Unite the union, ICEM’s largest British affiliate, will take 48-hour strike action next week, 27-28 April, at Ineos Group Holdings’ Grangemouth petrochemicals complex near Falkirk, Scotland.

The action will come due to company intentions to close the final pension scheme to new workers, and planned imposition of other adverse work terms. The polyolefins and oil derivatives plants at Grangemouth employ 1,200 workers, the vast majority of them Unite members.

In late March, workers balloted for strike action. That vote passed with a 98% affirmative for industrial action.

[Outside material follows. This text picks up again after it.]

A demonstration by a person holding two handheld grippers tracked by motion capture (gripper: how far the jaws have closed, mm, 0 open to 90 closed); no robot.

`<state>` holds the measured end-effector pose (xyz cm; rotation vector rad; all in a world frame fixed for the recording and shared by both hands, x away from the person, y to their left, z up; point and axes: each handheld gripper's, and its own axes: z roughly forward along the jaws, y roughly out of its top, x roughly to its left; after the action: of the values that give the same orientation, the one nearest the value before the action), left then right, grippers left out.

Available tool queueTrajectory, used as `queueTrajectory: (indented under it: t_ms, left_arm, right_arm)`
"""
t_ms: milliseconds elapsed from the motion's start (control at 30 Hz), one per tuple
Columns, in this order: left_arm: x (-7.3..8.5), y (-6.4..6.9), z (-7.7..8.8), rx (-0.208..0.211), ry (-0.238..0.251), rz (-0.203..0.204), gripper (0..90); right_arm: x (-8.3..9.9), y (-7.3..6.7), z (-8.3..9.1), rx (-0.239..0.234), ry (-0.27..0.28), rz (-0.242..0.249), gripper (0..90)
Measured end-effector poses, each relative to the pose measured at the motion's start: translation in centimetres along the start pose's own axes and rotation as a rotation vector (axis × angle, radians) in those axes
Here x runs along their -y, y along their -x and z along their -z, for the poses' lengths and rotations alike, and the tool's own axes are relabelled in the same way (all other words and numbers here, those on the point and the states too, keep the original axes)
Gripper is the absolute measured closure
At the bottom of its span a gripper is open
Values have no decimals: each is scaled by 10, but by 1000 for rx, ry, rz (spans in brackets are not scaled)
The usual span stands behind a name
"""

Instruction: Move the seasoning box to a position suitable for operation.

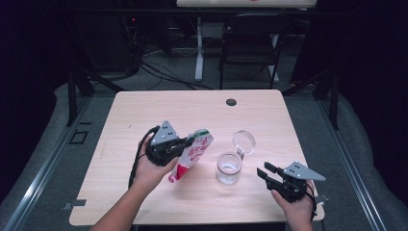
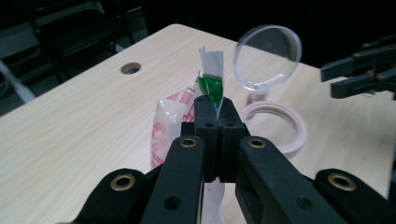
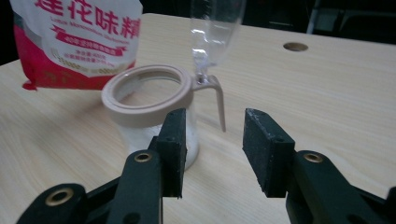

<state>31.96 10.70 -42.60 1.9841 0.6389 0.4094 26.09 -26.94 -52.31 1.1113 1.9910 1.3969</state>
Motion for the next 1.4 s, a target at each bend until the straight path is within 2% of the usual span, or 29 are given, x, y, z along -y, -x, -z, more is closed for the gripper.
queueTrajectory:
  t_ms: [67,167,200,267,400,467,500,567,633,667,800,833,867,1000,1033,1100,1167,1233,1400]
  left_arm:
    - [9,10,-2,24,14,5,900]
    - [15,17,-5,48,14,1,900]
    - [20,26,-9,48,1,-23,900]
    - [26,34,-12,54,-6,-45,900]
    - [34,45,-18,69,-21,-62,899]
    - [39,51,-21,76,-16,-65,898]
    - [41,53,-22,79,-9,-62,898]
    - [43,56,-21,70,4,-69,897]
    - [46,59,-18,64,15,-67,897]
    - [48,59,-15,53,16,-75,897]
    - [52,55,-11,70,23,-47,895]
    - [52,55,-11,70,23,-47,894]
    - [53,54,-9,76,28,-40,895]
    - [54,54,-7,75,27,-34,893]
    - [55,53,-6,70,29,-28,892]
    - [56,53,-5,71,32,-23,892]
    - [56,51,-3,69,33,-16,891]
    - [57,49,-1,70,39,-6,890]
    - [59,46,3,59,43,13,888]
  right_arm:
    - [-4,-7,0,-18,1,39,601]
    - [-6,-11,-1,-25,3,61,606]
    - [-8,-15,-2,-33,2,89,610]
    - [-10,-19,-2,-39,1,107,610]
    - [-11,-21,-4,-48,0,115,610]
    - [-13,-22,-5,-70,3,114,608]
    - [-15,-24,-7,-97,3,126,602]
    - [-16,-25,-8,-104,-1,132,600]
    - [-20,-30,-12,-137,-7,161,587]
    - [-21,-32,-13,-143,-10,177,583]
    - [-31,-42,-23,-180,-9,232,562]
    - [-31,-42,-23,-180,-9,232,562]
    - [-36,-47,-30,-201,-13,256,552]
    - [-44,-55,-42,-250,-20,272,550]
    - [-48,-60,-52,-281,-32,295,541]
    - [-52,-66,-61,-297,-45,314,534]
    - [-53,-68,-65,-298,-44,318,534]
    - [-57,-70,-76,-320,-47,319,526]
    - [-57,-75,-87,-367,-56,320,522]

Unite is hopeful negotiations will resume this week, but will only return to the bargaining table if the company signals it’s intent to move away from shutting the pension scheme to new hires and removing the proposed and negative work terms. In talks last Friday, 18 April, Ineos refused to budge from its proposals, causing United to issue the strike notice.

“The company is profitable, and the pension scheme in its present form is well funded and affordable,” said United National Secretary Phil McNulty, who also is an ICEM Vice President. “The changes to the scheme Ineos are proposing are unreasonable, unnecessary, and have forced our members at Grangemouth to take industrial action for the first time,” he added.

Ineos is seeking to withdraw £40 million from the pension fund, and Unite said other changes at the 200,000-barrels-per-day refinery could cost workers up to £10,000 annually. Grangemouth manufactures petrochemicals for uses in all manners of transport fuels and other uses.

Since the strike notice was issues three days ago, the company has begun shutdown procedures at the complex near Glasgow. The shutdown, 48-hour strike, and subsequent start-up are expected to crimp fuel supplies across Scotland, England, and Northern Ireland. Ineos operates the petrochemicals complex with only a week’s supply of refined fuels as reserves.

Ineos was created in 1998 through a management buyout. In December 2005, the UK-based company purchased Grangemouth from BP’s Innovene chemicals division. The US$9 billion deal also brought the company petrochemicals plants in Lavéra, France, as well as seven chemical manufacturing operations in Europe and nine in North America.